== YOUR OBJECTIVE ==
Every line of the records that holds the word "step" should be copied out.

Records excerpted from a collection:
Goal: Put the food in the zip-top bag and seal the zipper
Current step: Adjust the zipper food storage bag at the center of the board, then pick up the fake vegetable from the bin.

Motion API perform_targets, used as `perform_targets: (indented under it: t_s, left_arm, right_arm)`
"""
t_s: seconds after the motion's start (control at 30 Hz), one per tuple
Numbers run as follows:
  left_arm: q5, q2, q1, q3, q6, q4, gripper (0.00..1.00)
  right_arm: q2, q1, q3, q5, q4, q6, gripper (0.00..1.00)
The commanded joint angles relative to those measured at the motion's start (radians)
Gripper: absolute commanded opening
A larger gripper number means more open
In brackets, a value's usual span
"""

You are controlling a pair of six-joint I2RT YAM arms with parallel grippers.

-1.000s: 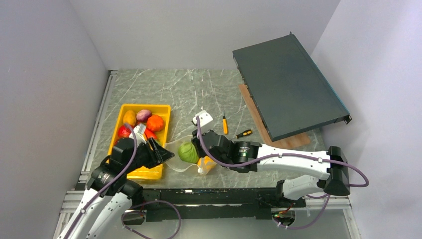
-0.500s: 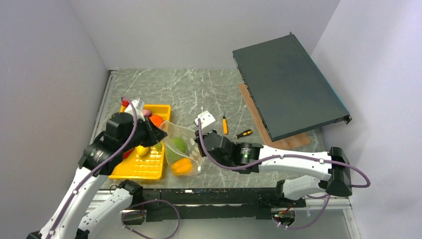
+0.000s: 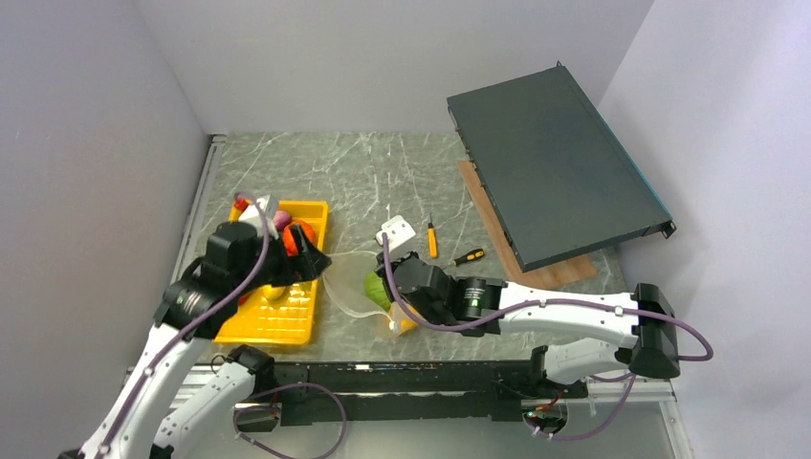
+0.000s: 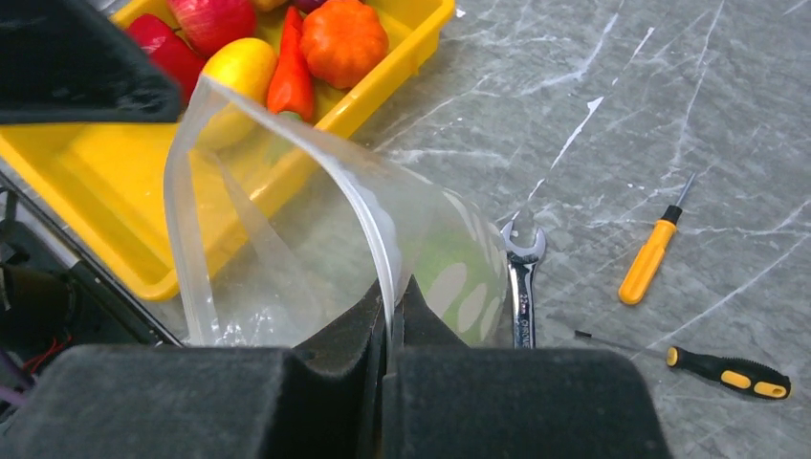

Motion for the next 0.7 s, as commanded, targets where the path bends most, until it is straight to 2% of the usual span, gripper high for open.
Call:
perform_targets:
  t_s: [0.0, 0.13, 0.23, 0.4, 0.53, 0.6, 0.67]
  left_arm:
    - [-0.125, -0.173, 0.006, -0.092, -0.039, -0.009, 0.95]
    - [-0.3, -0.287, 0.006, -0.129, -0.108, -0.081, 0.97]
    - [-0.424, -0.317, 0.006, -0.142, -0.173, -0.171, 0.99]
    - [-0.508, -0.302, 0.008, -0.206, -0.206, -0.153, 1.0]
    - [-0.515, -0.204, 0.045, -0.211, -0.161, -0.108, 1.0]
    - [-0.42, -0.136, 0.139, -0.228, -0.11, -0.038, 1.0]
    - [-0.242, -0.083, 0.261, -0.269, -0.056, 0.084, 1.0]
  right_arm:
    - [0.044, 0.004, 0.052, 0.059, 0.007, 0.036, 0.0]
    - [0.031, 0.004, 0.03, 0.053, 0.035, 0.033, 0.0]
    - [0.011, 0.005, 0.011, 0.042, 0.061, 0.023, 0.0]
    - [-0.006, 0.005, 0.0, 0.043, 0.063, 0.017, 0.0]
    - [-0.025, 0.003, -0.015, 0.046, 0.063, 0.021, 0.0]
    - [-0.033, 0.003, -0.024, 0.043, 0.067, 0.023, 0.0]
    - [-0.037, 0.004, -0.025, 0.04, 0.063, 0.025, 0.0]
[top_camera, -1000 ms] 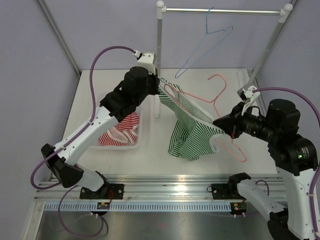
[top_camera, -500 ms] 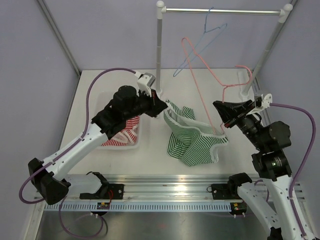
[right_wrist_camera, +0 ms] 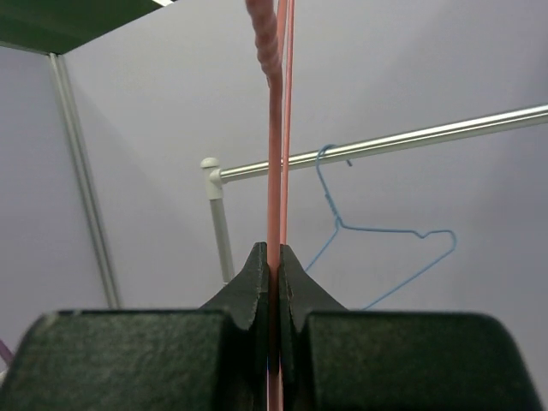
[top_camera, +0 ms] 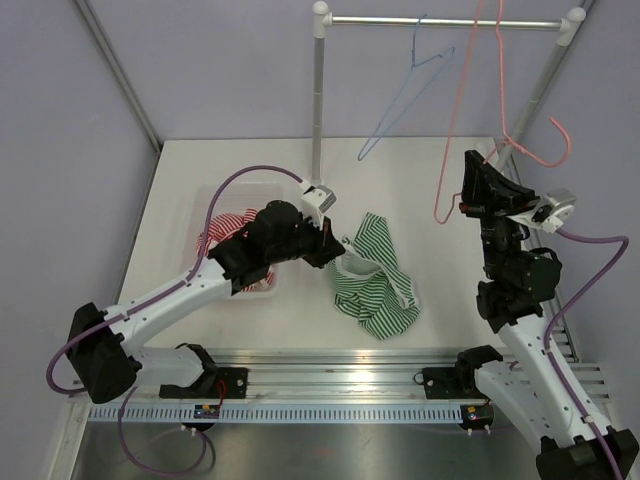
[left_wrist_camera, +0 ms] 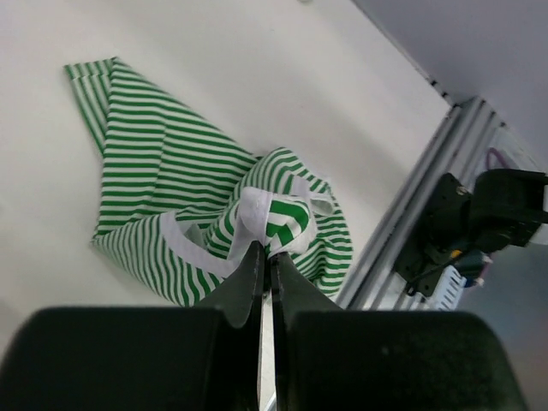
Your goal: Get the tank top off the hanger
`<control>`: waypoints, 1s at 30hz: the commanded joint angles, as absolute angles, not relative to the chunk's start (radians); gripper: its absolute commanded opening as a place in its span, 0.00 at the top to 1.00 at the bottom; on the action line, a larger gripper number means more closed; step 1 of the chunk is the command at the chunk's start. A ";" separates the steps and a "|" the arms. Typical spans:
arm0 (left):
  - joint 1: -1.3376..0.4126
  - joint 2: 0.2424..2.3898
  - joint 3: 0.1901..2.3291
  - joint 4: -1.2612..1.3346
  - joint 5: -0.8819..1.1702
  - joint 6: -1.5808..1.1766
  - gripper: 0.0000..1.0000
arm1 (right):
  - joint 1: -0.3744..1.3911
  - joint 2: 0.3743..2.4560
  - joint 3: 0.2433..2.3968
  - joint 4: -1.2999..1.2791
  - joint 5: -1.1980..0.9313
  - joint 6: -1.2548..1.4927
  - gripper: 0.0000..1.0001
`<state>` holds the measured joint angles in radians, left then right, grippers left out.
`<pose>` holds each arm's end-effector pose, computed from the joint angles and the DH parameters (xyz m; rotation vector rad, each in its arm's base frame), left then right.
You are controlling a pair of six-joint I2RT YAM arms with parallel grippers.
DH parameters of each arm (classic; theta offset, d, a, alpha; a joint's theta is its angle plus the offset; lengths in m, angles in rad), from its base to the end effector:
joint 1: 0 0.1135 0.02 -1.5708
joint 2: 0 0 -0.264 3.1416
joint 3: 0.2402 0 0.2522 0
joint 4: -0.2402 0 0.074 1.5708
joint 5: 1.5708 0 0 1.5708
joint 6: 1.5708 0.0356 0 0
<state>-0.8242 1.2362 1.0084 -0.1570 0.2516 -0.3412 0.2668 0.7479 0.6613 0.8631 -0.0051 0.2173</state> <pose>0.1878 -0.2160 0.3253 0.6682 1.9732 -0.9890 0.1484 0.0407 0.4084 -0.0247 0.8015 0.4602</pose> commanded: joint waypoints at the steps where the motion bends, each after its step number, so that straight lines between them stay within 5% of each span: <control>1: -0.828 1.241 1.011 -0.192 0.076 -0.333 1.00 | 0.270 0.678 0.731 0.797 0.110 0.052 1.00; 9: -0.828 1.296 1.040 -0.293 -0.071 -0.344 1.00 | 0.270 0.603 1.063 -0.204 0.280 0.103 1.00; 17: -0.841 1.322 1.106 -0.380 -0.127 -0.345 1.00 | 0.270 0.817 1.497 -0.829 0.266 0.167 1.00; 20: -0.851 1.301 1.134 -0.425 -0.153 -0.347 0.61 | 0.268 0.955 1.650 -0.964 0.224 0.172 1.00; 21: -0.854 1.293 1.143 -0.436 -0.163 -0.347 0.37 | 0.270 0.985 1.701 -0.980 0.224 0.170 1.00; 22: -0.859 1.264 1.143 -0.443 -0.170 -0.350 0.26 | 0.270 1.033 1.721 -0.991 0.221 0.170 1.00; 25: -0.874 1.204 1.149 -0.475 -0.183 -0.348 0.13 | 0.270 1.113 1.784 -0.994 0.209 0.166 1.00; 26: -0.885 1.189 1.154 -0.495 -0.193 -0.348 0.01 | 0.270 1.133 1.799 -0.985 0.209 0.161 1.00; 30: -0.919 1.123 1.166 -0.551 -0.236 -0.356 0.01 | 0.268 1.286 1.937 -0.991 0.230 0.134 1.00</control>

== SOLUTION FOR THIS TASK ==
Current step: Adjust the zipper food storage bag at the center of the board, then pick up the fake vegetable from the bin.
`<control>`: waypoints, 1s at 30hz: the commanded joint angles, as absolute angles, not relative to the chunk's start (radians); gripper: its absolute commanded opening as a place in its span, 0.00 at the top to 1.00 at the bottom; on the action line, a larger gripper number means more closed; step 1 of the chunk is the command at the chunk's start. A ";" separates the steps and a "|" the arms. Typical spans:
<state>-0.8242 1.2362 1.0084 -0.1570 0.2516 -0.3412 0.2668 0.7479 0.6613 0.8631 -0.0051 0.2173</state> <pose>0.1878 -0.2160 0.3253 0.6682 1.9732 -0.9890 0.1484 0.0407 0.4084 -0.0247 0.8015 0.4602</pose> commanded: joint waypoints at the steps where the motion bends, each after its step number, so that straight lines between them stay within 5% of each span: <control>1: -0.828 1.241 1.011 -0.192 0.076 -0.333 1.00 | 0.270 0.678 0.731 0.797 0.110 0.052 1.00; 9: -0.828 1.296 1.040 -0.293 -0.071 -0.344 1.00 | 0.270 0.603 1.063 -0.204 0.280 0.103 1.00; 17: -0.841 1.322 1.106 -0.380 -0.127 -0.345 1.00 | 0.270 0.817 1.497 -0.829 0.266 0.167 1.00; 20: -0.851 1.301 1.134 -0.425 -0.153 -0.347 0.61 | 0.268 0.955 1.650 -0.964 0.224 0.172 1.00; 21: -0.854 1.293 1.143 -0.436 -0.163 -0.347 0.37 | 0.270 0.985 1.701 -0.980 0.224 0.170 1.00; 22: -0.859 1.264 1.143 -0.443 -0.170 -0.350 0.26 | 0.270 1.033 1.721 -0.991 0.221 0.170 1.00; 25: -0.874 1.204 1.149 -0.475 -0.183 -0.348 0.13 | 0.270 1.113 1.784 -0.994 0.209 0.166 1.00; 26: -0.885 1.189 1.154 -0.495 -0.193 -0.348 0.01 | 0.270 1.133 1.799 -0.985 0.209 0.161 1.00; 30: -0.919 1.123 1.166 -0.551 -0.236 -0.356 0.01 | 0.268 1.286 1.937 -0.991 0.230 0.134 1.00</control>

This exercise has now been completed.